The intellectual core of The Rebuild is bringing down the cost of living, but the emotional core is better described as trying to create “more good things, for everyone.” Yes, it’s about supply and abundance and growth and technology and all the wonky things we talk about but it’s also about helping Americans lead prosperous, fulfilling lives, and not just elite Americans but regular everyday goes-shopping-at-Walmart Americans.
Meanwhile, there are some incredible technological and scientific breakthroughs happening around from next generation geothermal to self-driving cars, but the most amazing of them is the rise of GLP-1s like Ozempic, Wegovy, and Mounjaro. By now, you’ve probably heard about their weight-loss benefits, but scientists are discovering that they have all kinds of other benefits too: they prevent strokes and heart attacks, fight kidney disease and Parkinson’s, curb addiction, and lower risks for several particularly nasty cancers. They have so many benefits that the Wall Street Journal asked half-jokingly but also half-seriously: “Should Ozempic be added to the water supply?”

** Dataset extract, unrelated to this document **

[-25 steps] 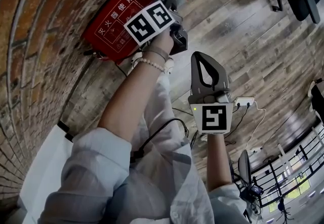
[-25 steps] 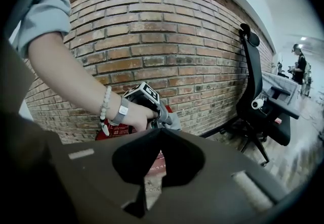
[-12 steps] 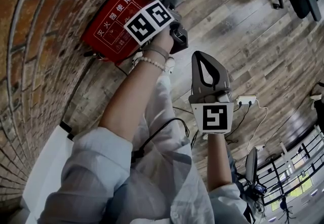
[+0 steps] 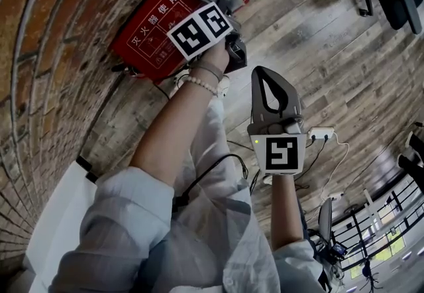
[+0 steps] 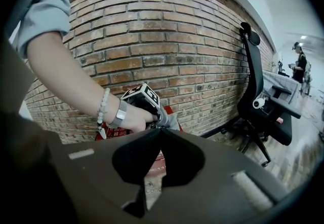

Given the huge array of benefits of these new wonder drugs, it’s important to ask how we make sure that every American for whom these drugs are appropriate has access to them. In other words, how can we get Ozempic for All?
The Access Problem
Here's the brutal cost reality: these life-changing medications cost about $500 per month without insurance coverage. That's $6,000 a year, so for a lot of people, that's not happening. This becomes problematic as obesity is negatively correlated with social class —lower income and less educated adults are more likely to be overweight.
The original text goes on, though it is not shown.